Alternatively, you can try to find help on one of like a thousand different websites. Good luck trying to figure out which one to use when there are so many! As a sign that The Linux is starting to mature, Linux Genuine Advantage has been recently made available. However, even with LGA, Debain has a long way to go before it performs as well as Vista.

I found the lack of credit given to Ublewtoo by Debain WrEtch disturbing, since Linux started in Africa. Everyone knows that Debain was founded in Africa, by a wealthy 5 hit die Lich from the Sudan, but everyone probably doesn’t know that the scheme Debain uses for naming its different versions comes from ancient Sumerian.

WrEtch, for example, is the name of a particularly nasty variant of tapeworm that plagued the people of Mesopotamia. The word Debain itself comes from the African word that means ‘thief,’ indicating that Debain is going to steal users from other operating systems.

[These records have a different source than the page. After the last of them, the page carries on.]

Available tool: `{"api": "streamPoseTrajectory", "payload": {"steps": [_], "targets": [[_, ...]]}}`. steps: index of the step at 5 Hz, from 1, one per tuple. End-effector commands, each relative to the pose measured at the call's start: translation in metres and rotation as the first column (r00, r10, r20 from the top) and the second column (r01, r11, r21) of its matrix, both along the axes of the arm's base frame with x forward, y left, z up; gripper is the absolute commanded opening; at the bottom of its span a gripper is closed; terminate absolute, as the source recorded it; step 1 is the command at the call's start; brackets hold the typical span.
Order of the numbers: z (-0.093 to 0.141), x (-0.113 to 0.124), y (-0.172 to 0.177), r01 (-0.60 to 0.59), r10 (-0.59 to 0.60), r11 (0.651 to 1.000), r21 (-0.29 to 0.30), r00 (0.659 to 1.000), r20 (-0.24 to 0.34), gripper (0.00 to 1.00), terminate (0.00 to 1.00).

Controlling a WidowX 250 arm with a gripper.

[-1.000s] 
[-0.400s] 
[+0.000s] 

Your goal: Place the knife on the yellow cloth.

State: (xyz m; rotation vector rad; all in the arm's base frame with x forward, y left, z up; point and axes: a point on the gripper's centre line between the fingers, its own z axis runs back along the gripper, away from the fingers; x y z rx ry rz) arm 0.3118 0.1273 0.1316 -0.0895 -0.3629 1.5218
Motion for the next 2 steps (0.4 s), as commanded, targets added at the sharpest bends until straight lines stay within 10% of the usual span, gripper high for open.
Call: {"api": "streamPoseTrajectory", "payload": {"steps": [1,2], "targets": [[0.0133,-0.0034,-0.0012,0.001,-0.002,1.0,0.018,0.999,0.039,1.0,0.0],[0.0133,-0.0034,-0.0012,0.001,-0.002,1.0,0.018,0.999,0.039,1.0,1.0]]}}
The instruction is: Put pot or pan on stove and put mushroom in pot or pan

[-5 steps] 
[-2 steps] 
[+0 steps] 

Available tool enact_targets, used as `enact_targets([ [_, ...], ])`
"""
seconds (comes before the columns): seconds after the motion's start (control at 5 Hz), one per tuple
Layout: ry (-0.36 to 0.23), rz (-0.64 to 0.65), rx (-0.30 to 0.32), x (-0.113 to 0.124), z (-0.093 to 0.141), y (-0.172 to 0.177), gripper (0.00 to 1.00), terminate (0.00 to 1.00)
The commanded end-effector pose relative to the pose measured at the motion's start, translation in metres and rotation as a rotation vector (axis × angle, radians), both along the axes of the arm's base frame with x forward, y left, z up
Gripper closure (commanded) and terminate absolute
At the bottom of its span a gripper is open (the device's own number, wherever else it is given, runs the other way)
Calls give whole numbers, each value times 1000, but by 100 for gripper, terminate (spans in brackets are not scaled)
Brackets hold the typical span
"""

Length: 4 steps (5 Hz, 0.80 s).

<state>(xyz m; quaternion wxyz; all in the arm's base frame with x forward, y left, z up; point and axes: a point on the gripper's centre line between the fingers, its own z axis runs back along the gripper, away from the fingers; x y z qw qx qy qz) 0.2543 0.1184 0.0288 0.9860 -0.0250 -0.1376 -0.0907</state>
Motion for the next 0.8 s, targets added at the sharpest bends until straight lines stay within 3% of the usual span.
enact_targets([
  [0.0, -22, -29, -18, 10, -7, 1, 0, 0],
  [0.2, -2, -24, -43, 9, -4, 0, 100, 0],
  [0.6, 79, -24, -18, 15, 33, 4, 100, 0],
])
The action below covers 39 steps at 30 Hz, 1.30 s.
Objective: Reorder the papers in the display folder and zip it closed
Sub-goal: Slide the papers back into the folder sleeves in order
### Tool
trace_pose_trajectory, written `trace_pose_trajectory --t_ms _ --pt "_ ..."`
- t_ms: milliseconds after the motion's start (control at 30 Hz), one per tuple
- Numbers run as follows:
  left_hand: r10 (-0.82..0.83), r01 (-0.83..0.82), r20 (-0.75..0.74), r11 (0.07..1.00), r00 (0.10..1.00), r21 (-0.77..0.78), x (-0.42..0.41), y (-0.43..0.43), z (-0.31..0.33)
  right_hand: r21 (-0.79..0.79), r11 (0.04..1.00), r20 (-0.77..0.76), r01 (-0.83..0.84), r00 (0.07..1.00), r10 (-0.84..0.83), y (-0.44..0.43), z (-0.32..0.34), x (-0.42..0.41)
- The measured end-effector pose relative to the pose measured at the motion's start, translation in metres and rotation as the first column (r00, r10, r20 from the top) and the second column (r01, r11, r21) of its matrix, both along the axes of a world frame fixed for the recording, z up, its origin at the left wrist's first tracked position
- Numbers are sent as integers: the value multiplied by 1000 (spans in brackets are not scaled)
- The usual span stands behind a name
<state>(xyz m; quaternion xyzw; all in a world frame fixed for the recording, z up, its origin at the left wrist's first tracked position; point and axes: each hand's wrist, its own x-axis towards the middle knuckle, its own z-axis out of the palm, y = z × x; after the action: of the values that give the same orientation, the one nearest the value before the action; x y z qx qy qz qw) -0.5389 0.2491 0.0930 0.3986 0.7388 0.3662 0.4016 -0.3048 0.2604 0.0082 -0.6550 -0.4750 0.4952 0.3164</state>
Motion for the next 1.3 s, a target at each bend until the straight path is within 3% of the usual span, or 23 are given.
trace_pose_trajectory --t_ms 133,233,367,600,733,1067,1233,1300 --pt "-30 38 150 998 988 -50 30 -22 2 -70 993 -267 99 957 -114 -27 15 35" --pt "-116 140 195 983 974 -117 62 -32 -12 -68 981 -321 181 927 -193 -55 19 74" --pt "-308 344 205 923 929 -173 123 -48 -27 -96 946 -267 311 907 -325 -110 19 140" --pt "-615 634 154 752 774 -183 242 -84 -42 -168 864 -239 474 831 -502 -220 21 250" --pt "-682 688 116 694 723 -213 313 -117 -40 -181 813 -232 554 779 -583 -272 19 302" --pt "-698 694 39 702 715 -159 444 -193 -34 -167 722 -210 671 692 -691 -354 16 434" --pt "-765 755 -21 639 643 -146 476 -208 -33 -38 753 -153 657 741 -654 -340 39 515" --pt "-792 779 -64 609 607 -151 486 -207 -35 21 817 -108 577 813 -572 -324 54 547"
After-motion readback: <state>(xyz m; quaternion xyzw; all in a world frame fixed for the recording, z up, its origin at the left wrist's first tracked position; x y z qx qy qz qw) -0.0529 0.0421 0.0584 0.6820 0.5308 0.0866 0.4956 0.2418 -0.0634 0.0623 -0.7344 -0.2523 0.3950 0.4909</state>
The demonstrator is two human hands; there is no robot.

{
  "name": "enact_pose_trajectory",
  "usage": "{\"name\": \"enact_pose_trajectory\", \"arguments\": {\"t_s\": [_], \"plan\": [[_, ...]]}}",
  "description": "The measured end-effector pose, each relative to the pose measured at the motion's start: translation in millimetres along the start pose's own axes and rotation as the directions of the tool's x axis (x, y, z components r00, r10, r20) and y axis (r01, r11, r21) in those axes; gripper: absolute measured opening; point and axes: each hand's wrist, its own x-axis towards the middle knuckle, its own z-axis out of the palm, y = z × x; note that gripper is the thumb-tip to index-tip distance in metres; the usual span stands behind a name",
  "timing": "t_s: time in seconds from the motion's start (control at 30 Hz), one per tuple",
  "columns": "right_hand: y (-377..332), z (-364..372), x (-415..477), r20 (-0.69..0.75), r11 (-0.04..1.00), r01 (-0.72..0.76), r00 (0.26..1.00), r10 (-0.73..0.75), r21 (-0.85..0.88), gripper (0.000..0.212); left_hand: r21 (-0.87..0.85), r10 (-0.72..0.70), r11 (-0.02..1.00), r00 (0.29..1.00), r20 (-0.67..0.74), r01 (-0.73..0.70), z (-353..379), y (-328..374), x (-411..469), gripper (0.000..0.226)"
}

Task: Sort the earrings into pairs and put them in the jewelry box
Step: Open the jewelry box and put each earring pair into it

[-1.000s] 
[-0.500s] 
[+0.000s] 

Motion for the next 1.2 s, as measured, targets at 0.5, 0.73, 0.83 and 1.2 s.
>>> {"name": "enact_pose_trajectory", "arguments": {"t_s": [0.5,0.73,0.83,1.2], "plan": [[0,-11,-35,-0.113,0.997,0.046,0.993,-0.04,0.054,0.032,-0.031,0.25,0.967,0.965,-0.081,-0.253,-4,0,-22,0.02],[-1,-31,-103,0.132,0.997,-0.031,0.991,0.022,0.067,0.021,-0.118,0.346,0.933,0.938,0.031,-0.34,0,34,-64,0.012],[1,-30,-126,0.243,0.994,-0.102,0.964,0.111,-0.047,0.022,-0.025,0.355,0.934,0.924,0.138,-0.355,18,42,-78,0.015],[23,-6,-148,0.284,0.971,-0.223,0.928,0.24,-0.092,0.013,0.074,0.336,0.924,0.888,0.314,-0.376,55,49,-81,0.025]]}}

It’s also a sort of play on words as to the origin of Debain, which was created by a team of African software developers who wanted to show that they could write an Operating System without having to steal anything from Microsoft.

That said, because Microsoft is partially funded by its own advertising revenue, not using Windows is tantamount to having stolen your computer. The infamous Debain swirl was inspired by the delectable swirls in a Lil’ Debbie Swiss Cake Roll, which isn’t African, cake, or an African cake at all. But being Swiss, it’s also anti-American.

Obtaining the Ublewtoo Debain WrEtch Ultimate Gaming Edition requires the use of a software piracy and virus dissemination tool called BitTorrent, which was developed by a group of young Swedish hippie socialists and their attorney, named Bram Stoker.

First, one is required to download a ‘torrent’ file, which is actually a virulent trojan that allows anyone to upload data to your computer. After enough people have uploaded Scheisse videos and barnyard pornography to your disk drive, the BitTorrent program will send each connected user your credit card information and then assemble the uploaded content into the Ubuntu Debain wrEtch Ultimate Edition installation CD image.

Alternatively, you can obtain CroMagnum Debain, the Enterprise version of Debain, otherwise known as Ublewtoo, by paying Novell, which pays Microsoft, which uses the money to graciously install real operating systems which are shipped for free with most systems.

In conclusion…

Overall, I have to say that Debain WrEtch Linux is not a bad first effort from a bunch of uneducated, non-American, hippie/terrorist programmers. In some ways, it’s quite impressive how much they have been able to develop in only the last three years, especially considering that most of them don’t get paid at all. They don’t get out much either. Still, it’s clear that they have a long way to go to catch up with a real software company like Microsoft, who spends billions of dollars a year on innovation and security to come up with something like Vista.

And Debain will surely never catch up to Apple, let alone Vista, because they don’t have the guts to charge $800 for anything, much less a phone.

Disclaimer: While I haven’t actually installed WrEtch, or any version of Debain, or any version of the Linux at all, on any of my machines, I’ve read a lot of websites about such platforms, in particular the ones at Microsoft.com, so I feel that I am completely qualified to review it. If you don’t forward this story to three friends within the next five minutes — and I’m totally serial here — your computer will become infected with this Debain virus just because information about it was on your screen.

Where am I? Oh, yeah: Don’t buy Debain WrEtch, get a Motorola Crazer-berry instead. A red one!